(Dataset items)
==============================
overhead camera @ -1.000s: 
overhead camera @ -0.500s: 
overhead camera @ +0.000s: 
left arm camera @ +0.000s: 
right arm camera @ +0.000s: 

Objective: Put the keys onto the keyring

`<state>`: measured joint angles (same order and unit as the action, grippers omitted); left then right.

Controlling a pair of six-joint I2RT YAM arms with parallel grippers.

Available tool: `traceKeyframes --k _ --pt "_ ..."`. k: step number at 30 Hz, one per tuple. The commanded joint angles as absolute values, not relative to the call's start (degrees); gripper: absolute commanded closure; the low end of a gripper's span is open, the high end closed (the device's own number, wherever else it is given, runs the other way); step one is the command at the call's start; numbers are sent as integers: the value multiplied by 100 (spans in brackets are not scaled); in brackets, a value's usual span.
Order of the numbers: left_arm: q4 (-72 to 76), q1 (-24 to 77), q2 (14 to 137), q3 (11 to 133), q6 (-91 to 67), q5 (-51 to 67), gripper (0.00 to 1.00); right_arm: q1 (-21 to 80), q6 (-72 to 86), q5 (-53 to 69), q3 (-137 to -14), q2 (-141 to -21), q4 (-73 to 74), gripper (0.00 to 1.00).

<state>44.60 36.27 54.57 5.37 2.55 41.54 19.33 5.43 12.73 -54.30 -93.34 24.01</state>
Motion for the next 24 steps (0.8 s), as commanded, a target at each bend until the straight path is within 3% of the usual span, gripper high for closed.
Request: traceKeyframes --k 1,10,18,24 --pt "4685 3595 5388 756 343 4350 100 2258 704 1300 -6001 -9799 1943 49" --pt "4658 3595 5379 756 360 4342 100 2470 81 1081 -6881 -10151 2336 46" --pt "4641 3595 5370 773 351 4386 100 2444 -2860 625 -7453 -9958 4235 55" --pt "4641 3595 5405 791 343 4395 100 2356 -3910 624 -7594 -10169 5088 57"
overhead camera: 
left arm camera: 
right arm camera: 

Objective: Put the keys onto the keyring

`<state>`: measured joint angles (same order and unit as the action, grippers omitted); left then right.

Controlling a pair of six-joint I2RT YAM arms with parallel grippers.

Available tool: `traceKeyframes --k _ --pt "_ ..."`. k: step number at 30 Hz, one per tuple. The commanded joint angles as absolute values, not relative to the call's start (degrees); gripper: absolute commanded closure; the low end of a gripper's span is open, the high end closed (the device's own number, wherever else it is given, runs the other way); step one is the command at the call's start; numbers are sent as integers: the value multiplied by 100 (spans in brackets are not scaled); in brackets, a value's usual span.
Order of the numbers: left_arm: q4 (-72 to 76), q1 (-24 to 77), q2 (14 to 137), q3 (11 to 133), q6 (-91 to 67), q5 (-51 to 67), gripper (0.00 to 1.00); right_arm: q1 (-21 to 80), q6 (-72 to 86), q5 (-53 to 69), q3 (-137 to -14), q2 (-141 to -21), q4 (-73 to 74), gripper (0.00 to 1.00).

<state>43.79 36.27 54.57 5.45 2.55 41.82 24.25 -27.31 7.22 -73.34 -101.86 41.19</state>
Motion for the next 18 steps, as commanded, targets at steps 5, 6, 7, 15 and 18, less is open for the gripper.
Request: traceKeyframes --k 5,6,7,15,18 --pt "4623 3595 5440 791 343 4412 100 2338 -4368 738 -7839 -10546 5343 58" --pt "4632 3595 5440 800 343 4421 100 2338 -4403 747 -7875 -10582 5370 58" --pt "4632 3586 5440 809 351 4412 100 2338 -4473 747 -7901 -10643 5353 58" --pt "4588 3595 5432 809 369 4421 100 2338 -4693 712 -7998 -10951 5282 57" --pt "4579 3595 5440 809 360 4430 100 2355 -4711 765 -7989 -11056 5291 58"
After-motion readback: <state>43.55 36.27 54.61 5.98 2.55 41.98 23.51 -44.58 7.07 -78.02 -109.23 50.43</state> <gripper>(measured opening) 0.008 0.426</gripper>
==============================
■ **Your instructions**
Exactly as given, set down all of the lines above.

■ **Result of this exercise**
overhead camera @ -1.000s: 
overhead camera @ -0.500s: 
overhead camera @ +0.000s: 
left arm camera @ +0.000s: 
right arm camera @ +0.000s: 

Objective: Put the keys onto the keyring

`<state>`: measured joint angles (same order and unit as the action, grippers omitted); left then right.

Controlling a pair of six-joint I2RT YAM arms with parallel grippers.

Available tool: `traceKeyframes --k _ --pt "_ ..."`. k: step number at 30 Hz, one per tuple. The commanded joint angles as absolute values, not relative to the call's start (degrees); gripper: absolute commanded closure; the low end of a gripper's span is open, the high end closed (the device's own number, wherever else it is given, runs the other way); step one is the command at the call's start; numbers are sent as integers: the value multiplied by 100 (spans in brackets are not scaled); in brackets, a value's usual span.
Order of the numbers: left_arm: q4 (-72 to 76), q1 (-24 to 77), q2 (14 to 137), q3 (11 to 133), q6 (-91 to 67), q5 (-51 to 67), gripper (0.00 to 1.00); right_arm: q1 (-21 to 80), q6 (-72 to 86), q5 (-53 to 69), q3 (-137 to -14), q2 (-141 to -21), q4 (-73 to 74), gripper (0.00 to 1.00).

<state>44.60 36.27 54.57 5.37 2.55 41.54 19.33 5.43 12.73 -54.30 -93.34 24.01</state>
Motion for the next 24 steps (0.8 s), as commanded, a target at each bend until the straight path is within 3% of the usual span, gripper high for closed.
Request: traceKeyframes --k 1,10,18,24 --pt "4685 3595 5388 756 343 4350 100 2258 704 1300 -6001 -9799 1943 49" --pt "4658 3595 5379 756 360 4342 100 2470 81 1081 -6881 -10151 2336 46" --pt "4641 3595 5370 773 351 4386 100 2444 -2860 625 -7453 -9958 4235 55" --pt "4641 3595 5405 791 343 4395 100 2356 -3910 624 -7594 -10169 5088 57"
overhead camera: 
left arm camera: 
right arm camera: 

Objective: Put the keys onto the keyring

`<state>`: measured joint angles (same order and unit as the action, grippers omitted); left then right.

Controlling a pair of six-joint I2RT YAM arms with parallel grippers.

Available tool: `traceKeyframes --k _ --pt "_ ..."`. k: step number at 30 Hz, one per tuple. The commanded joint angles as absolute values, not relative to the call's start (degrees); gripper: absolute commanded closure; the low end of a gripper's span is open, the high end closed (the device's own number, wherever else it is given, runs the other way); step one is the command at the call's start; numbers are sent as integers: the value multiplied by 100 (spans in brackets are not scaled); in brackets, a value's usual span.
Order of the numbers: left_arm: q4 (-72 to 76), q1 (-24 to 77), q2 (14 to 137), q3 (11 to 133), q6 (-91 to 67), q5 (-51 to 67), gripper (0.00 to 1.00); right_arm: q1 (-21 to 80), q6 (-72 to 86), q5 (-53 to 69), q3 (-137 to -14), q2 (-141 to -21), q4 (-73 to 74), gripper (0.00 to 1.00).

<state>43.79 36.27 54.57 5.45 2.55 41.82 24.25 -27.31 7.22 -73.34 -101.86 41.19</state>
Motion for the next 18 steps, as commanded, targets at steps 5, 6, 7, 15 and 18, less is open for the gripper.
Request: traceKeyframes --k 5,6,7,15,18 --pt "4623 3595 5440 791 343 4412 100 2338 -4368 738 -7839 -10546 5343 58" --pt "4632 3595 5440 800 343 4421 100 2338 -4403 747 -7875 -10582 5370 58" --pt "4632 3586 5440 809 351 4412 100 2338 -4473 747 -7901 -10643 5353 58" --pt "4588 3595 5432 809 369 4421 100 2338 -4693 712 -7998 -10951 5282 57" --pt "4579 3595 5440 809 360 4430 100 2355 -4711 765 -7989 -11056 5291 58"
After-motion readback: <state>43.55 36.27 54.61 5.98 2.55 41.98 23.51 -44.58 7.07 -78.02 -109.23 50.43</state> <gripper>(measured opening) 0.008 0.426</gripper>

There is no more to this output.